19. Portmany, oktober 1953.
Marks werkkamer is een geheim terrein waar ik niet mag komen. Het is geen verbod, dat niet, het is eerder een afspraak, van zijn kant tenminste. De kamer ligt vol papier en vol lege flessen. Werken alle genieën zó, mijn zoete Mark?

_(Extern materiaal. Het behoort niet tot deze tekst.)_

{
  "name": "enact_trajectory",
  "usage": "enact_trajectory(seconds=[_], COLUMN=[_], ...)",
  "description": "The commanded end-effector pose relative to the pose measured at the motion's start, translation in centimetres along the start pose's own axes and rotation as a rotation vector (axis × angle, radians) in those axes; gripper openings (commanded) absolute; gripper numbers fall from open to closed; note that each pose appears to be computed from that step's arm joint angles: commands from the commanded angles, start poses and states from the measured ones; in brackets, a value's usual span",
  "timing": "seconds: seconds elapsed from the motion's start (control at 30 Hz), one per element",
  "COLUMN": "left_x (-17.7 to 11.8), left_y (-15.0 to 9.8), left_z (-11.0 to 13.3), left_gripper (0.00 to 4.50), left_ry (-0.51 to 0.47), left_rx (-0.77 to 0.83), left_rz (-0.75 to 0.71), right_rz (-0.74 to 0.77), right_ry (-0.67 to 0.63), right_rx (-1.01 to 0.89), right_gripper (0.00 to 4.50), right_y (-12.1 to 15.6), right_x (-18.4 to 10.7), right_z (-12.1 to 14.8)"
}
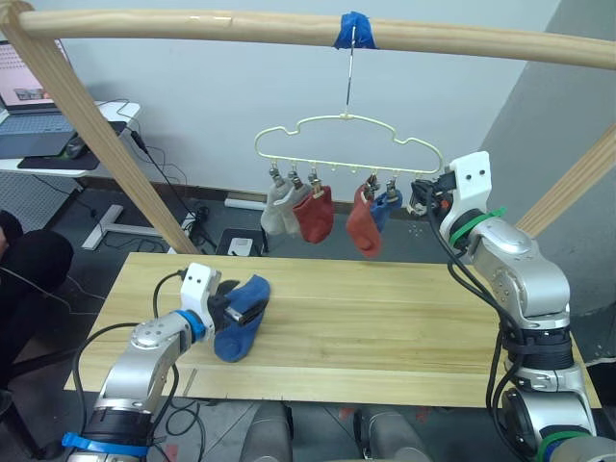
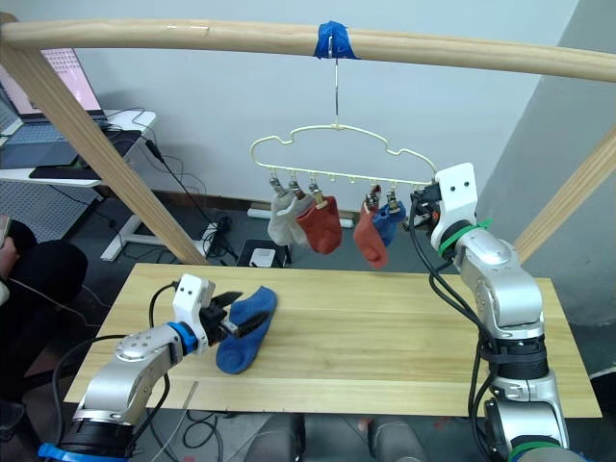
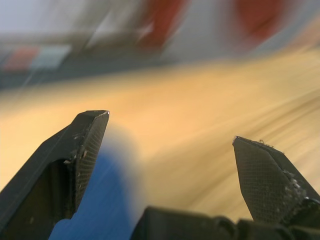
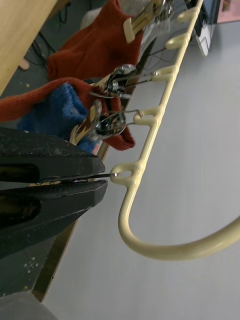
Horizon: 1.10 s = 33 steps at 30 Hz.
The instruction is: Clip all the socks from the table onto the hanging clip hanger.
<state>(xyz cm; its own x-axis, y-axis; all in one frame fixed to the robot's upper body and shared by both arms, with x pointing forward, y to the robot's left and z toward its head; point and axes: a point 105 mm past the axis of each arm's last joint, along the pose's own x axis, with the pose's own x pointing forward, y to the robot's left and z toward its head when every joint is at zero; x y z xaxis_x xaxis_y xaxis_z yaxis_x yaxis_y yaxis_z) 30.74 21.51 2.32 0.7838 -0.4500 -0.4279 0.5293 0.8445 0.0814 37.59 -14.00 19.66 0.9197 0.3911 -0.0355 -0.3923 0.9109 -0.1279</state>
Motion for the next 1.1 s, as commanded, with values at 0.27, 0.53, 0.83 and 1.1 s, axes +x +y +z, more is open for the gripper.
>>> enact_trajectory(seconds=[0.27, 0.53, 0.83, 1.1], left_x=[3.2, 3.4, 3.4, 3.7], left_y=[-0.3, 0.4, -0.4, -3.8], left_z=[-3.8, -5.3, -4.1, 0.7], left_gripper=[4.50, 3.66, 1.56, 0.01], left_ry=[0.129, 0.184, 0.136, -0.100], left_rx=[0.032, 0.084, 0.151, 0.190], left_rz=[-0.050, -0.049, -0.103, -0.247], right_rz=[0.033, 0.031, 0.019, 0.103], right_ry=[-0.044, -0.036, -0.025, 0.002], right_rx=[0.037, 0.048, 0.039, 0.027], right_gripper=[0.03, 0.00, 0.00, 0.00], right_y=[1.6, 2.0, 1.1, 1.4], right_x=[-0.3, -0.6, -0.6, -0.7], right_z=[1.6, 1.4, 1.0, 0.8])
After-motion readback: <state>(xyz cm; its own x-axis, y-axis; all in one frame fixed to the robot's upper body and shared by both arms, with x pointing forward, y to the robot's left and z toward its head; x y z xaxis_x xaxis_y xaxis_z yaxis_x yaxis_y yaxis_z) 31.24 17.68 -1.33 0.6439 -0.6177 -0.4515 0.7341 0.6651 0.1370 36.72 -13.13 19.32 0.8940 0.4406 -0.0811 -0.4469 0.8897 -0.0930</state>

Hij loopt mij nu echt wel uit de hand. Hij werkt (wanneer hij tenminste werkt) op onmogelijke uren. Bij voorkeur 's nachts. Wachtwoord voor ons allemaal: laat hem met rust. Alleen Mon mag hem storen, alleen van Mon kan hij alles hebben. Ro staat in het verdomboek. Ik ook, denk ik vaak. Soms probeer ik hem over te halen iets te doen of iets te laten, vergeefs. Hij gaat bijvoorbeeld met allerlei tuig om. Hij haalt uitschot ons huis in. Gisteren dacht ik dat ik een goed argument bij de hand had om hem op het goede pad terug te brengen. Het goede pad!
‘Een man van jouw klasse moest zich niet afgeven met schooiers,’ zei ik.
Mark: ‘Mevrouwtje, ik ben tegen klasse, dus ook tegen mijn eigen klasse.’